▶ _Prompt_:
Copy the whole listing verbatim.

▶ _Source records_:
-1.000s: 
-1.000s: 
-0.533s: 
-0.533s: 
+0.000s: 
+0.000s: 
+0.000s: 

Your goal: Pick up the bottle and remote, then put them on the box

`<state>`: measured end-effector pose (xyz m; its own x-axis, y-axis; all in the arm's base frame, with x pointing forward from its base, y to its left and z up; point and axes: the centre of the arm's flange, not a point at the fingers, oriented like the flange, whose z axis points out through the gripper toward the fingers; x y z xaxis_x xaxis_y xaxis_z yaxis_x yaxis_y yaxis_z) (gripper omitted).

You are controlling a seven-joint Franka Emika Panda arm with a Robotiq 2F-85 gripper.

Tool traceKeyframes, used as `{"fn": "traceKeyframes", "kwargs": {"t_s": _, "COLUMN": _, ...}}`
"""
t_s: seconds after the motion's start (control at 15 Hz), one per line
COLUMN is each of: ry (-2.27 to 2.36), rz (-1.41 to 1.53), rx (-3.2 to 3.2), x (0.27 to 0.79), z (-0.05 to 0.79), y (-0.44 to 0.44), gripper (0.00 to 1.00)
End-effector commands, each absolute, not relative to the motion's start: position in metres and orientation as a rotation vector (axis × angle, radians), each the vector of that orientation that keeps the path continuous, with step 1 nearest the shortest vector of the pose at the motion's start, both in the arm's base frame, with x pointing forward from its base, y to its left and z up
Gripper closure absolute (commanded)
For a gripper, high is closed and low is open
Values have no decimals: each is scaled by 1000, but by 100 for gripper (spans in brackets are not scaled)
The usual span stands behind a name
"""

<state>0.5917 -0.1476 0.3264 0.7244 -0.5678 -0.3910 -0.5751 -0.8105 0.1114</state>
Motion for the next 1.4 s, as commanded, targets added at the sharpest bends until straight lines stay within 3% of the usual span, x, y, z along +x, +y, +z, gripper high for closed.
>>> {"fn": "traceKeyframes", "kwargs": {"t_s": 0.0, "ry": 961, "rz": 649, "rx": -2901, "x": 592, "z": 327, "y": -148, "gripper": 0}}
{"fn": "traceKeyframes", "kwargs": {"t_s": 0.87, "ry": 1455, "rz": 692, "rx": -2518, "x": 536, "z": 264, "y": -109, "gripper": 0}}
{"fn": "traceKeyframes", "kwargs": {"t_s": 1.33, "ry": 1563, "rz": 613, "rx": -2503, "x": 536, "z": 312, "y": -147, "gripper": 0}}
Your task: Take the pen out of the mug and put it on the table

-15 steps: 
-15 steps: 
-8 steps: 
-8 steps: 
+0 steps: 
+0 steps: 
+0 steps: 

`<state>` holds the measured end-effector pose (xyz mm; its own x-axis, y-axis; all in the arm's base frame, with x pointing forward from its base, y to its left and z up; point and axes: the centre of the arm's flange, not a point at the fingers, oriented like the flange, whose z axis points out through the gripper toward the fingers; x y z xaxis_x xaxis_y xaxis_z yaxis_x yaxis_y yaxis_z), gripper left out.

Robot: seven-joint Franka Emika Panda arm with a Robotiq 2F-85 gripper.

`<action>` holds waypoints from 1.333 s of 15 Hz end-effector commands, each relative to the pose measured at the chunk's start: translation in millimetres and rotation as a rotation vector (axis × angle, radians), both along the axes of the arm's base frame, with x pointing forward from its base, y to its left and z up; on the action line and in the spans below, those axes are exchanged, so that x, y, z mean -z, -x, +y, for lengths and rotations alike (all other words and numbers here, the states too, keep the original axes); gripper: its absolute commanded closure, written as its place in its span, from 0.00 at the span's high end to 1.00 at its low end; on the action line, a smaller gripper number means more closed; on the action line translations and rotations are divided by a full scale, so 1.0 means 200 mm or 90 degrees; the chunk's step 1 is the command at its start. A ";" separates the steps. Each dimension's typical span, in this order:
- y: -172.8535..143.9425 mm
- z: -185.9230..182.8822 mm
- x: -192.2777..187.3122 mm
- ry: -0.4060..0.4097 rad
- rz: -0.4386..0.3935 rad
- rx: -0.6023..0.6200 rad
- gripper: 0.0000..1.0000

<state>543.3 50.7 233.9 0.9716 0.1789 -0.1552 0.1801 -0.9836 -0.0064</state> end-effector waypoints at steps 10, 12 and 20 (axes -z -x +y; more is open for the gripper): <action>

▶ _Answer to this task_:
-1.000s: 
-1.000s: 
-0.533s: 
-0.533s: 
+0.000s: 
+0.000s: 
+0.000s: 

Your goal: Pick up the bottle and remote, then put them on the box

`<state>`: measured end-effector pose (xyz m; its own x-axis, y-axis; all in the arm's base frame, with x pointing forward from its base, y to its left and z up; point and axes: the centre of the arm's flange, not a point at the fingers, oriented like the flange, whose z axis points out through the gripper toward the fingers; x y z xaxis_x xaxis_y xaxis_z yaxis_x yaxis_y yaxis_z) (gripper omitted).

You are controlling a seven-joint Franka Emika Panda arm with a Robotiq 2F-85 gripper.

Tool traceKeyframes, used as `{"fn": "traceKeyframes", "kwargs": {"t_s": _, "COLUMN": _, ...}}`
"""
t_s: seconds after the motion's start (control at 15 Hz), one per line
COLUMN is each of: ry (-2.27 to 2.36), rz (-1.41 to 1.53), rx (-3.2 to 3.2), x (0.27 to 0.79), z (-0.05 to 0.79), y (-0.44 to 0.44), gripper (0.00 to 1.00)
End-effector commands, each absolute, not relative to the motion's start: position in metres and orientation as a rotation vector (axis × angle, radians), each the vector of that orientation that keeps the path continuous, with step 1 nearest the shortest vector of the pose at the motion's start, both in the arm's base frame, with x pointing forward from its base, y to its left and z up
Gripper closure absolute (commanded)
For a gripper, high is closed and low is open
Values have no decimals: each is scaled by 1000, but by 100 for gripper (spans in brackets are not scaled)
The usual span stands behind a name
"""

<state>0.5917 -0.1476 0.3264 0.7244 -0.5678 -0.3910 -0.5751 -0.8105 0.1114</state>
Motion for the next 1.4 s, as commanded, targets added at the sharpest bends until straight lines stay within 3% of the usual span, x, y, z along +x, +y, +z, gripper high for closed.
>>> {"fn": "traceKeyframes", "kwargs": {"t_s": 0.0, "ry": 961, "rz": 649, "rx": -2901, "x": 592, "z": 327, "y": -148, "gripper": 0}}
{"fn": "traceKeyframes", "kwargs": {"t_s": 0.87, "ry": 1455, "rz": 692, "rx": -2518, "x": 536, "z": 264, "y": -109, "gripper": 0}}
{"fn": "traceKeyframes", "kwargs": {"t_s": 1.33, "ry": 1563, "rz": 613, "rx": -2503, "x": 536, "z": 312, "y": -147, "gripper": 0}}
Your task: Take the pen out of the mug and put it on the table

-15 steps: 
-15 steps: 
-8 steps: 
-8 steps: 
+0 steps: 
+0 steps: 
+0 steps: 

`<state>` holds the measured end-effector pose (xyz mm; its own x-axis, y-axis; all in the arm's base frame, with x pointing forward from its base, y to its left and z up; point and axes: the centre of the arm's flange, not a point at the fingers, oriented like the flange, whose z axis points out through the gripper toward the fingers; x y z xaxis_x xaxis_y xaxis_z yaxis_x yaxis_y yaxis_z), gripper left out.

Robot: seven-joint Franka Emika Panda arm with a Robotiq 2F-85 gripper.

`<action>` holds waypoints from 1.333 s of 15 Hz end-effector commands, each relative to the pose measured at the chunk's start: translation in millimetres and rotation as a rotation vector (axis × angle, radians), both along the axes of the arm's base frame, with x pointing forward from its base, y to its left and z up; on the action line and in the spans below, those axes are exchanged, so that x, y, z mean -z, -x, +y, for lengths and rotations alike (all other words and numbers here, the states too, keep the original axes); gripper: its absolute commanded closure, written as its place in its span, from 0.00 at the span's high end to 1.00 at its low end; on the action line, a smaller gripper number means more closed; on the action line translations and rotations are divided by a full scale, so 1.0 means 200 mm or 90 degrees; the chunk's step 1 is the command at its start. A ";" separates the steps. Each dimension's typical span, in this order:
- y: -172.8535..143.9425 mm
- z: -185.9230..182.8822 mm
- x: -192.2777..187.3122 mm
- ry: -0.4060..0.4097 rad
- rz: -0.4386..0.3935 rad
- rx: -0.6023..0.6200 rad
- gripper: 0.0000..1.0000

<state>543.3 50.7 233.9 0.9716 0.1789 -0.1552 0.1801 -0.9836 -0.0064</state> end-effector waypoints at steps 10, 12 and 20 (axes -z -x +y; more is open for the gripper): <action>

With the output given, the exercise is complete.